El estudio del tiroides se basa en dos tipos de pruebas: Las que informan sobre su actividad funcional, estudios funcionales, y las que dan información sobre el tamaño, forma, configuración y estructura anatómica de la glándula, presencia o no de nodularidad, etc. que constituyen los estudios morfológicos.
La información sobre la actividad funcional de la glándula se recoge fundamentalmente por las pruebas analíticas, el estudio de la morfología se realiza por las técnicas de diagnostico por imagen.
A) ESTUDIOS FUNCIONALES
Son aquellos que permiten una aproximación al conocimiento de la actividad funcional de la glándula. Su validez y su utilidad están condicionadas a su posibilidad de cuantificar el grado de alteración tiroidea,.
En el estudio del tiroides, no se ha dispuesto de técnicas con valor cuantitativo hasta hace no demasiado tiempo.
La posibilidad de disponer de I-131 con relativa facilidad y equipos de medición, permitió entre 1955 y 1960 realizar los primeros estudios cuantitativos de la función tiroidea mediante lo que se denominó curva de captación.
La prueba en esencia consistía en medir el porcentaje de una dosis conocidas de I-131 que se fijaba en el tiroides en unos intervalos de tiempo determinados, generalmente 2,6 y 24 horas.
La prueba resultaba válida con muchos condicionantes para el diagnostico inicial de las alteraciones tiroideas, pero su utilidad para el seguimiento de la enfermedad durante el tratamiento era nulo.

Esquema del equipo utilizado por Stambury y cols. en los estudios de Bocio Endémico en la provincia de Mendoza (Argentina)
La posibilidad de detectar los niveles de hormonas tiroideas y TSH en sangre arrinconó, salvo para algunos casos muy especiales, los estudios de captación.

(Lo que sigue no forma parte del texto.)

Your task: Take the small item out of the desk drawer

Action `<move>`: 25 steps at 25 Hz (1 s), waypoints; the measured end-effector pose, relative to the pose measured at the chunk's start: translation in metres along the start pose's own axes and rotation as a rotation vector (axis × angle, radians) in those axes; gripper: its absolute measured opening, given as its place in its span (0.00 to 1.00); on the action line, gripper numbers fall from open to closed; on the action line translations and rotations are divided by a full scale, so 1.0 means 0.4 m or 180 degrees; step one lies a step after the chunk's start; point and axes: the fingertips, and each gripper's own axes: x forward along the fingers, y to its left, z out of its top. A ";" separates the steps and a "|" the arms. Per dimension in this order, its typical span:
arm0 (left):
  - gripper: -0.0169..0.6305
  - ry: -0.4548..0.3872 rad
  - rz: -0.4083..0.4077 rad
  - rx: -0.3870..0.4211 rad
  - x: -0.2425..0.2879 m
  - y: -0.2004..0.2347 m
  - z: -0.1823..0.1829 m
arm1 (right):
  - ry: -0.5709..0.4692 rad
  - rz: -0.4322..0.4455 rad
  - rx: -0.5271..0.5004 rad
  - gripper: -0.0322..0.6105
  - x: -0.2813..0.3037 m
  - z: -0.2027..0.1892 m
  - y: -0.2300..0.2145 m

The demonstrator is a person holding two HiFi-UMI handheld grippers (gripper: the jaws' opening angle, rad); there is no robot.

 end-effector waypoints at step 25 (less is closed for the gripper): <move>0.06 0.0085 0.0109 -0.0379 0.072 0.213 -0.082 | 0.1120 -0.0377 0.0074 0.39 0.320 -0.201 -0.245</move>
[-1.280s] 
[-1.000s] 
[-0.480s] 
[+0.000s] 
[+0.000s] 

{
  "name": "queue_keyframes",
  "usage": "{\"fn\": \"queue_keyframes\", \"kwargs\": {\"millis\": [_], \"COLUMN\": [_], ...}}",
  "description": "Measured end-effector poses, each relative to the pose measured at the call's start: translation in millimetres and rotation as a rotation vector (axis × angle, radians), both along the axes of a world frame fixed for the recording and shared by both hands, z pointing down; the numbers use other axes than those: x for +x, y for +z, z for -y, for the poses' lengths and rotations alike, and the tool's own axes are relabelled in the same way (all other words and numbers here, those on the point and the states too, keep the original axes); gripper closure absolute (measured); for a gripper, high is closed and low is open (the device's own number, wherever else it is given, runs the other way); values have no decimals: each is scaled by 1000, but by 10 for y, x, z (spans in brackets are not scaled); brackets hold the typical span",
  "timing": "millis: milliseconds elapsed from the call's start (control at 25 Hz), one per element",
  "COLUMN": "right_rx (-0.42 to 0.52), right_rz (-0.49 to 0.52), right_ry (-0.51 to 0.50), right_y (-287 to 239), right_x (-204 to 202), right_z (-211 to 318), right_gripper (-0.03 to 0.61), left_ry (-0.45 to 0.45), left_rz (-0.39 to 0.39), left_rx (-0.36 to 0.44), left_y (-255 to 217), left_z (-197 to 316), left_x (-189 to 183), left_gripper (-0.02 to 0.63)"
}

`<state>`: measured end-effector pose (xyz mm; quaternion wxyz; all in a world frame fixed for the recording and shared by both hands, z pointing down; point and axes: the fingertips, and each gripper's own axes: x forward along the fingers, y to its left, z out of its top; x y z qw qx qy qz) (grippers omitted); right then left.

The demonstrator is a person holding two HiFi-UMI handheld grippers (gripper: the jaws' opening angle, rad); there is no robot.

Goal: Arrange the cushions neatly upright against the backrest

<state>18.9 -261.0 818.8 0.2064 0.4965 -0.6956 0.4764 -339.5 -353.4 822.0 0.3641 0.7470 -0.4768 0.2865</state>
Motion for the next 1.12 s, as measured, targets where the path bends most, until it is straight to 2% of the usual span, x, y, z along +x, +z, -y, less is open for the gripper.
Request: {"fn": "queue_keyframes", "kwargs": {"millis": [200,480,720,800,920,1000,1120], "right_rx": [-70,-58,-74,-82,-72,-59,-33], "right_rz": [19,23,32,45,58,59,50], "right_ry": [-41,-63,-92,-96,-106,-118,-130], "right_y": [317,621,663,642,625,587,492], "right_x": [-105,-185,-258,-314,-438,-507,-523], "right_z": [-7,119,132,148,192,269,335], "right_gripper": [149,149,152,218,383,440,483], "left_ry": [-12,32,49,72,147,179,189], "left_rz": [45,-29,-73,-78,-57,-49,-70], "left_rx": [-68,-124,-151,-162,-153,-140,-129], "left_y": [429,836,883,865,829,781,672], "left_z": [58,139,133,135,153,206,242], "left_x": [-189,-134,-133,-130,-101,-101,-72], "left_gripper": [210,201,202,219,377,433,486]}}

El progreso en este sentido ha sido extraordinario, al introducirse técnicas que permiten la detección de estas hormonas cada vez con mayor precisión y sensibilidad y por métodos que no requieren el uso de los trazadores radiactivos, siempre engorrosos por las limitaciones que legislación impone en su empleo.
Las valoraciones que se solicitan de forma rutinaria son la T4 (Tiroxina), T3 (Triyodotironina), y T4-Libre, que junto con la TSH constituyen lo que denominamos Perfil Hormonal Tiroideo.
Aunque no pueden considerarse como pruebas de función tiroidea, la valoración de Anticuerpos Antitiroideos (Antimicrosomiales y Antitiroglobulina), se ha incorporado a la analítica que habitualmente se pide al paciente con problemas de tiroides.
Son todos estudios analíticos que se solicitan de forma rutinaria, bien conocidos en los que se basa actualmente el diagnostico y el control del tratamiento de las enfermedades tiroideas.
B) ESTUDIOS MORFOLOGICOS
Denominamos estudios morfológicos a aquellos que nos permiten conocer las dimensiones, forma y configuración del tiroides, a ser posible, tanto en su configuración externa y global, como en su estructura interna.
Son básicamente estudios de Diagnostico por Imagen, la Gammagrafia y la Ecografía, y dado que son excepcionales los centros que tienen integrada en el Departamento de Imagen la Medicina Nuclear; ambos estudios, cuando se solicitan, se realizan independientemente el uno del otro.
Aunque esta Monografía esta dedicada a la Ecografía, tratamos con cierto detenimiento la Gammagrafia, ya que en muchas ocasiones ambos estudios deben de ser valorados conjuntamente para obtener de cada uno de ellos su plena capacidad informativa.